## Exercise materials
--- START ---
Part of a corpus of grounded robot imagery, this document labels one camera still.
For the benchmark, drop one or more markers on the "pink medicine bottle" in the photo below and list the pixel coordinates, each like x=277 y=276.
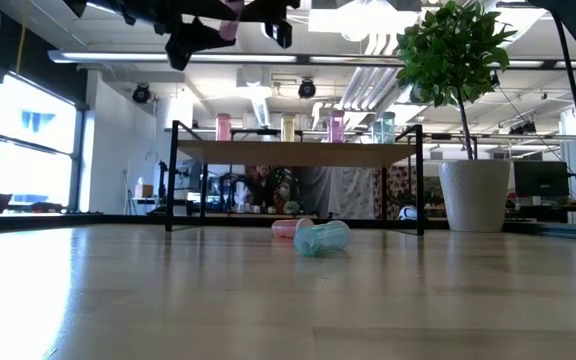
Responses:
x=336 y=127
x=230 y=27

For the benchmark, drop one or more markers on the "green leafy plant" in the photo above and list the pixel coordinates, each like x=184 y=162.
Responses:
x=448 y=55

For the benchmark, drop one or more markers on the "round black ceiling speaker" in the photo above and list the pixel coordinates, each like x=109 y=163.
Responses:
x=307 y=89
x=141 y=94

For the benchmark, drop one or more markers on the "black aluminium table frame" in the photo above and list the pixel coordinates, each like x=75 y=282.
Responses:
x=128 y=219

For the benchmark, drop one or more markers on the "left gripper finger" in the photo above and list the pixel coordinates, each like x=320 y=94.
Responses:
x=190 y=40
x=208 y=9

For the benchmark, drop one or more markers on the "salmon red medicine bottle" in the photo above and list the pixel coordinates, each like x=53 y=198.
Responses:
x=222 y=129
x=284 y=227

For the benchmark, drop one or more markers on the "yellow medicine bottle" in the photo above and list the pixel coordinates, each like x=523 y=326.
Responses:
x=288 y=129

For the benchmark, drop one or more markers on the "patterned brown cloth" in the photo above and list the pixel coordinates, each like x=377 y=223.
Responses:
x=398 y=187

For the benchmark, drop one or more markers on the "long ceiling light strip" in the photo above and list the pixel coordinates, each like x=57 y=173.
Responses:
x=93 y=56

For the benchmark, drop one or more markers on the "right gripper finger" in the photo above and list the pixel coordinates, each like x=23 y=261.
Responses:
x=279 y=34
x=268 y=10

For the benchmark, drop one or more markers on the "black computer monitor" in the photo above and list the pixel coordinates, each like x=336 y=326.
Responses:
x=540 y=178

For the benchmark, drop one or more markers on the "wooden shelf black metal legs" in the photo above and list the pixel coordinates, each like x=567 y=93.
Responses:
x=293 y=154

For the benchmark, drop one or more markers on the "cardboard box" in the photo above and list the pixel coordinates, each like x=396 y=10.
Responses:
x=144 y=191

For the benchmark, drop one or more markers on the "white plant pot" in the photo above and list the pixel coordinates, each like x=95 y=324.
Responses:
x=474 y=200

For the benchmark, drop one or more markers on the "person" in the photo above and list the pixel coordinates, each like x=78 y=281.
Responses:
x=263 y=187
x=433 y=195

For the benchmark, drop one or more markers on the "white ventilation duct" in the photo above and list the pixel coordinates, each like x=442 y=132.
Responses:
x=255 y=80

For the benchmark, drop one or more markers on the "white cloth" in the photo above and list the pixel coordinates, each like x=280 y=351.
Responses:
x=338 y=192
--- END ---
--- START ---
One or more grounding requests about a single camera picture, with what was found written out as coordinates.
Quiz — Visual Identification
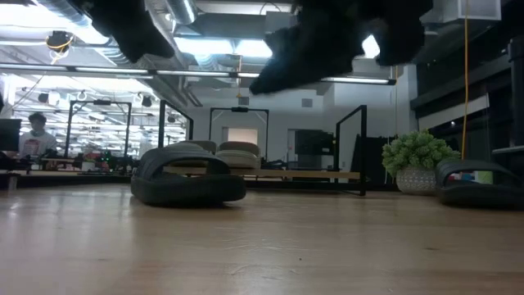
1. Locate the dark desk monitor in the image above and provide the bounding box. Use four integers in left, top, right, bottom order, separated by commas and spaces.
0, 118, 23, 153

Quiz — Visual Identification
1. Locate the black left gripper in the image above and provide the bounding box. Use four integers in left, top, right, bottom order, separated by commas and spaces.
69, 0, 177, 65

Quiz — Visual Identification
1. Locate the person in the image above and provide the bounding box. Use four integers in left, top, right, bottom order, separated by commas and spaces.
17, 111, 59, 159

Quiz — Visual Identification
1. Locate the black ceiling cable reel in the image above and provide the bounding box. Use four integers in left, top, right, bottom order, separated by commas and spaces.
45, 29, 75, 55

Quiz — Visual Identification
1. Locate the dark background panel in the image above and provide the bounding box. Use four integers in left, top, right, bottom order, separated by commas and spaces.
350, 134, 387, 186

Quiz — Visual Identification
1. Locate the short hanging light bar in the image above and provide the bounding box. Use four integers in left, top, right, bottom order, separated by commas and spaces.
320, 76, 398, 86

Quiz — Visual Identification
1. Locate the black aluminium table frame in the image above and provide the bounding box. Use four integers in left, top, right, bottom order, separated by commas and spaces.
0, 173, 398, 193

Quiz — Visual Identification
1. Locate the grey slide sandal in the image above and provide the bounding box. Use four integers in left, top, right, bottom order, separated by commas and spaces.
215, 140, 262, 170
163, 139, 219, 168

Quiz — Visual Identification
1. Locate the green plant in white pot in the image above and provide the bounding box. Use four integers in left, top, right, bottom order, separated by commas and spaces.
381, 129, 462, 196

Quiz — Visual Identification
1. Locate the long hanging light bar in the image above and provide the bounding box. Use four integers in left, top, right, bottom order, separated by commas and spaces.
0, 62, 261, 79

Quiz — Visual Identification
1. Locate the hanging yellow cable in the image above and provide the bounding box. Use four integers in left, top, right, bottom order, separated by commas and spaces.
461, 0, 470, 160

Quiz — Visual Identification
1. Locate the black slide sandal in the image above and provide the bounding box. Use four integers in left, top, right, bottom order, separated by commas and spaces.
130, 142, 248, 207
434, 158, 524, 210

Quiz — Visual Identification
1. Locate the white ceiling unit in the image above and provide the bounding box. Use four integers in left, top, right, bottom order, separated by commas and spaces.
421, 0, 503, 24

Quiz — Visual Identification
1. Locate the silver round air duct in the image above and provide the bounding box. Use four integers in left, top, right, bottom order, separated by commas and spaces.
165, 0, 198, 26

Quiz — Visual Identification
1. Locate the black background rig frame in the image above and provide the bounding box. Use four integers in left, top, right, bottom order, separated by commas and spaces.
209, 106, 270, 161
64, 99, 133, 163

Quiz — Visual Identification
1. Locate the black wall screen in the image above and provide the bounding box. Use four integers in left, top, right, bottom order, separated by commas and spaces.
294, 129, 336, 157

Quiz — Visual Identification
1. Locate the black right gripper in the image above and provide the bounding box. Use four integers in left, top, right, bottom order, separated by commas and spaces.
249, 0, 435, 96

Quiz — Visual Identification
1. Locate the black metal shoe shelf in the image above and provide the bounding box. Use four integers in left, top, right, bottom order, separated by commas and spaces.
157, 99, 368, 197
--- END ---
## Exercise description
For the entries shown above, give the number of lines that include the word "camera", without any other text.

## Output for this exercise
2